◆ **Work to be completed**:
Set down the data again exactly. Pictures are not part of the copy.

◆ **Data block**:

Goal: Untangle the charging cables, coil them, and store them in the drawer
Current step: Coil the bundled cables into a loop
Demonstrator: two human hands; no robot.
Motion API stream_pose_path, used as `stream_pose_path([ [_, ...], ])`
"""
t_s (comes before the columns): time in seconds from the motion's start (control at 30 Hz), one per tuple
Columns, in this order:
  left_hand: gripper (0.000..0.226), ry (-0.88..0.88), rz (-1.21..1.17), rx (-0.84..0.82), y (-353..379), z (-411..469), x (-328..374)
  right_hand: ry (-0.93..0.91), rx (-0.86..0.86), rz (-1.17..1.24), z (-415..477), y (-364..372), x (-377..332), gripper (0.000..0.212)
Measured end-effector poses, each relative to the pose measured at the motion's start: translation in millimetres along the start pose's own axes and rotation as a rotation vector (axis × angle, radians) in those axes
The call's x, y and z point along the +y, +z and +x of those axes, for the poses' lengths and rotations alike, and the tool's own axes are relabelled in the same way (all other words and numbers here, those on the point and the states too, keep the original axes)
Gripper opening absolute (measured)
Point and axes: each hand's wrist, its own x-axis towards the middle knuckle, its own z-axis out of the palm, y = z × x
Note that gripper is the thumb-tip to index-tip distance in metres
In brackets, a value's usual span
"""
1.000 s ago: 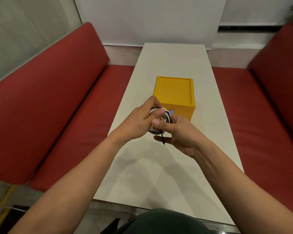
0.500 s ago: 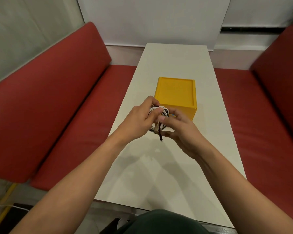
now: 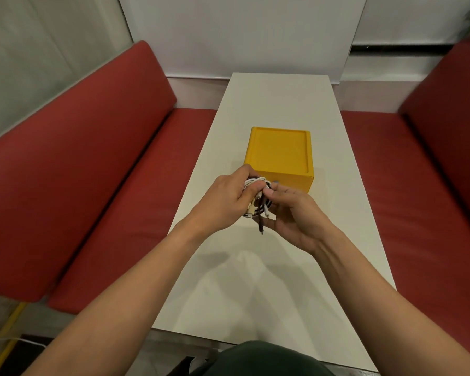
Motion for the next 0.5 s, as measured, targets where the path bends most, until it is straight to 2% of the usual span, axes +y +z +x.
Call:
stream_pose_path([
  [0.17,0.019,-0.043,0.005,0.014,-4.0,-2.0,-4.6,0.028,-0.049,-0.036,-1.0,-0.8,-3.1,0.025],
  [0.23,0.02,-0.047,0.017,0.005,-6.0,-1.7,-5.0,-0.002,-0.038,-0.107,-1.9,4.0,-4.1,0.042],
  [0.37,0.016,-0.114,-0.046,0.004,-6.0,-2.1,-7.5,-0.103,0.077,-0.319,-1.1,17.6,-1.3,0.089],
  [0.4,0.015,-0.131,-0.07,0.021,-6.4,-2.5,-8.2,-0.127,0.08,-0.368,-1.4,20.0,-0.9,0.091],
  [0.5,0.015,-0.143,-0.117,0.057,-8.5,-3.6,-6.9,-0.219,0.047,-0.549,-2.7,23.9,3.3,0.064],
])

◆ **Finished exercise**:
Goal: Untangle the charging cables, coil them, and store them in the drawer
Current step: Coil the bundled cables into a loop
Demonstrator: two human hands; no robot.
Motion API stream_pose_path, used as `stream_pose_path([ [_, ...], ])`
"""
t_s (comes before the columns): time in seconds from the motion's start (control at 30 Hz), one per tuple
Columns, in this order:
  left_hand: gripper (0.000..0.226), ry (-0.88..0.88), rz (-1.21..1.17), rx (-0.84..0.82), y (-353..379), z (-411..469), x (-328..374)
  right_hand: ry (-0.93..0.91), rx (-0.86..0.86), rz (-1.17..1.24), z (-415..477), y (-364..372), x (-377..332), gripper (0.000..0.212)
Measured end-effector poses, each relative to the pose measured at the motion's start: translation in millimetres along the start pose's own axes and rotation as a rotation vector (axis × angle, radians) in those axes
The call's x, y and z point along the +y, +z and +x of those axes, for the poses' lengths and rotations alike, and the tool's own axes are relabelled in the same way (all other words and numbers here, those on the point and the states too, keep the original axes)
Gripper opening absolute (measured)
Point and axes: each hand's wrist, its own x-axis towards the middle knuckle, its own z-axis out of the palm, y = z × x
Note that gripper is the thumb-tip to index-tip distance in metres
In brackets, a value's usual span
"""
1.000 s ago: 
0.500 s ago: 
now: 
Motion for the next 0.5 s, as measured, targets where the path bends most, until it is straight to 2% of the usual span, axes +y +z +x.
Call:
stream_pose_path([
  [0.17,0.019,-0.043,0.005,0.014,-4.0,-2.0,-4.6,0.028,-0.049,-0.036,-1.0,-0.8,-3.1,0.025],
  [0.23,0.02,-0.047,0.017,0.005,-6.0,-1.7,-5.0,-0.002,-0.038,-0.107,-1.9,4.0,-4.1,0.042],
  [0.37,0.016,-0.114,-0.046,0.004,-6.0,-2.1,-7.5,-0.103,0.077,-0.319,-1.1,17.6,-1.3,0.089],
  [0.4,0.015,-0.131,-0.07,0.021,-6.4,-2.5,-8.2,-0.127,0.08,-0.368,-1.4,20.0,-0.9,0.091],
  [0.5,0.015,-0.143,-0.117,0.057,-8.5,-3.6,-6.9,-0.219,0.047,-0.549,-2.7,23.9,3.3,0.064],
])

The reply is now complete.